Friands de bière, de sauces et soupes crémeuses, de charcuterie et fritures, les Tchèques sont très concernés par la problématique : ici, près de la moitié de la population adulte et environ 15% des enfants (contre 37% aux Etats-Unis) souffrent d'un excès de poids. Ivo Andrle, à la tête de la société de distribution Aerofilms, a décidé de réagir, mais à travers le cinéma :

« Notre but est justement de distribuer des films qui sont un défi pour nous, qui nous stimulent à lancer des campagnes, à y faire participer d'autres institutions... C'est assez réjouissant. Comme il ne reste pas beaucoup de pays en Europe et en Amérique où le film n'a pas encore été distribué, nous avons pu nous inspirer de plusieurs campagnes anti-obésité organisées ailleurs. En Hongrie, par exemple, le distributeur a réussi à glisser le film dans les programmes scolaires. En Grande-Bretagne, Super Size Me a poussé les chefs cuisiniers connus des émissions télévisées à élaborer des menus équilibrés pour les cantines scolaires et cette démarche a été même soutenue par Tony Blair. On verra ce que nous arriverons à faire chez nous. En tout cas, nous avons l'ambition de susciter un débat plus large que d'habitude. »

En attendant que « Super Size Me » soit projeté dans des lycées tchèques, pour lesquels le distributeur a déjà préparé une brochure spéciale, une expérience semblable à celle de Morgan Spurlock a été lancée le 8 février au cinéma Svetozor. Elle est intitulée « Super Spek Me ». A cette occasion, un bénévole, présenté sous le pseudonyme de Karel Gustav Bozan, mangera pendant un mois, matin, midi et soir, dans des restaurants et bistrots typiques tchèques.

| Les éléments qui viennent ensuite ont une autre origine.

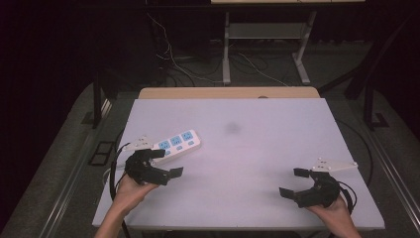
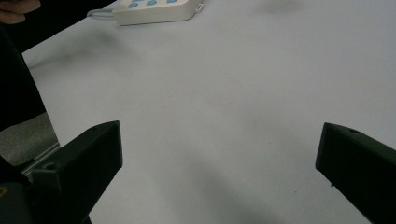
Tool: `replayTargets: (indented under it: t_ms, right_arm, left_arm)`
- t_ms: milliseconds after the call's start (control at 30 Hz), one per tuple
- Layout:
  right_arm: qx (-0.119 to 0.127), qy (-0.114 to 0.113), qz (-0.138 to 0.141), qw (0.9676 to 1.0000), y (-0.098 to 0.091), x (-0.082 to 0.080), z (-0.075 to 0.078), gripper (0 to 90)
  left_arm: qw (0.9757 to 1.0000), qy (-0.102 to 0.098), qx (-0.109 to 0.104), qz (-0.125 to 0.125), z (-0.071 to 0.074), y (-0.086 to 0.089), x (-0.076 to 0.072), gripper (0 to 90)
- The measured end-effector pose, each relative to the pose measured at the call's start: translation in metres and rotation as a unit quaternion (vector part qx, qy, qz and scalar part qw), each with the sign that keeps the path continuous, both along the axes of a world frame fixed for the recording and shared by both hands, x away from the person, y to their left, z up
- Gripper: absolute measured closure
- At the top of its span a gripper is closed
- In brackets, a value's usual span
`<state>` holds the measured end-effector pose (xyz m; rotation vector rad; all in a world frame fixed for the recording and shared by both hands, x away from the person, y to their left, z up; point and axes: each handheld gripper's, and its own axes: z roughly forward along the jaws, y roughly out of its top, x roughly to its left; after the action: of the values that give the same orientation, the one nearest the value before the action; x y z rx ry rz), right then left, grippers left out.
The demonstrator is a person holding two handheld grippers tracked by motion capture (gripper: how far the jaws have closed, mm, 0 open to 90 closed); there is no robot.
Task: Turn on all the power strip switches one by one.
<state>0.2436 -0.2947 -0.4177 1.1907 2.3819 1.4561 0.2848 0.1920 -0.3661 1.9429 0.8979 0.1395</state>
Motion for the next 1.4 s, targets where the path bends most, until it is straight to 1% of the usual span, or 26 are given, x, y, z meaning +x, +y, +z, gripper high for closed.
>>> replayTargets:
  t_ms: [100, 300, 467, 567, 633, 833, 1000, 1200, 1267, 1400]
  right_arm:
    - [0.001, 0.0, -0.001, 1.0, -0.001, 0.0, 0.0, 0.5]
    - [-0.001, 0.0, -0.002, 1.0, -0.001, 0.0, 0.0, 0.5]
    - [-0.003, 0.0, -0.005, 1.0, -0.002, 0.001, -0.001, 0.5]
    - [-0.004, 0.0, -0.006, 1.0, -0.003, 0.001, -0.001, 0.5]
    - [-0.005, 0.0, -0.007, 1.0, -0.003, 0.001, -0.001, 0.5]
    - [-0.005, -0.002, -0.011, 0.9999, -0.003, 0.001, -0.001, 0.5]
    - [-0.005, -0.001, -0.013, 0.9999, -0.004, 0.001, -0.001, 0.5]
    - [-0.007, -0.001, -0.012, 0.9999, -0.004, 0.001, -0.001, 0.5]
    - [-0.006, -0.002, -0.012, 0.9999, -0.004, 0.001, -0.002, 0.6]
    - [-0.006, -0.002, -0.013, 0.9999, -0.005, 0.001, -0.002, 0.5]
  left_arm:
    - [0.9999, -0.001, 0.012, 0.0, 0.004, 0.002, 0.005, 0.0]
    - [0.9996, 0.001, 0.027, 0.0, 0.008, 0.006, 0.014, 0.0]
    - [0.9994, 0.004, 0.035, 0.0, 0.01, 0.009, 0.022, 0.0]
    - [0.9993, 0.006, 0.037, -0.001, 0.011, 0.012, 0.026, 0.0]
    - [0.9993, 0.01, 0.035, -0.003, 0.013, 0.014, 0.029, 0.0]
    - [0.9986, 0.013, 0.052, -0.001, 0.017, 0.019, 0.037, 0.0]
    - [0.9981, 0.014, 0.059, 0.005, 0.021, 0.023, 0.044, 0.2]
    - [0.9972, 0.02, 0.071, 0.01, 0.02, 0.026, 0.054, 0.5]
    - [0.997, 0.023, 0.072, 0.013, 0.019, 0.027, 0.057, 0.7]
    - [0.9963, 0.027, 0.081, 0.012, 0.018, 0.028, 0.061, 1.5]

Au régime grosseur, Karel est surveillé par le médecin Lukas Pollert et le spécialiste de fitness Vit Chaloupka. Il ne peut manger ni légumes ni fruits hors des repas, mais il doit, en revanche, boire au moins une bière par jour et s'abstenir de toute activité sportive. Mais cet homme à l'allure quelque peu éléphantesque n'en souffrira probablement pas autant que le cinéaste américain... On l'écoute :

« C'est un plaisir pour moi de m'être engagé là-dedans. En fait, cela me permet de réaliser un rêve que j'ai depuis longtemps, à savoir courir les restaurants et 'hospoda' et m'y régaler... D'autant plus que c'est gratuit ! »

L'événement est à suivre en direct sur www.supersizeme.cz. Vous y trouverez également les articles d'un autre membre de l'équipe « Super Spek Me » ('spek' désigne le lard en tchèque), Iva Malkova. Son association Stob regroupe 300 spécialistes anti-obésité et propose un éventail de cours et activités aux gens qui souffrent de surcharge pondérale. Pour mieux se renseigner sur l'empire du hamburger, Iva Malkova s'est rendue dans un des 71 restaurants MacDonald's disséminés en République tchèque. Quel est le résultat qu'elle en a retiré ?

« Evidemment, les méthodes de marketing des fast-food donnent envie aux gens d'y revenir. Ils sont séduits par le comportement du personnel, la rapidité du service, la propreté...Il y a des jouets et des manifestations pour enfants... Donc, le risque des visites régulières est vraiment grand. D'un autre côté, il est vrai que j'ai trouvé, au verso du menu qui est sur chaque plateau, les valeurs nutritionnelles des repas. En fait, il est possible de manger léger même chez MacDo - il suffit, par exemple, de prendre plus de viande mais sans pain et accompagnée d'une salade. Mais attention, sur le menu, vous trouverez la valeur énergétique d'une salade sans sauce, alors que cette dernière contient 2000 kilo-joules d'énergie et 20 grammes de graisse, ce qui est un tiers de la dose journalière recommandée ! »

Le documentaire « Super Size me » est projeté notamment dans les cinémas pragois Svetozor et Aero. Leur exploitant Ivo Andrle prépare, à partir du 23 février, un mini-festival de films documentaires du même type que « Super Size Me », c'est-à-dire avec leurs réalisateurs dans les rôles-titres qui se soumettent à des expériences hors du commun.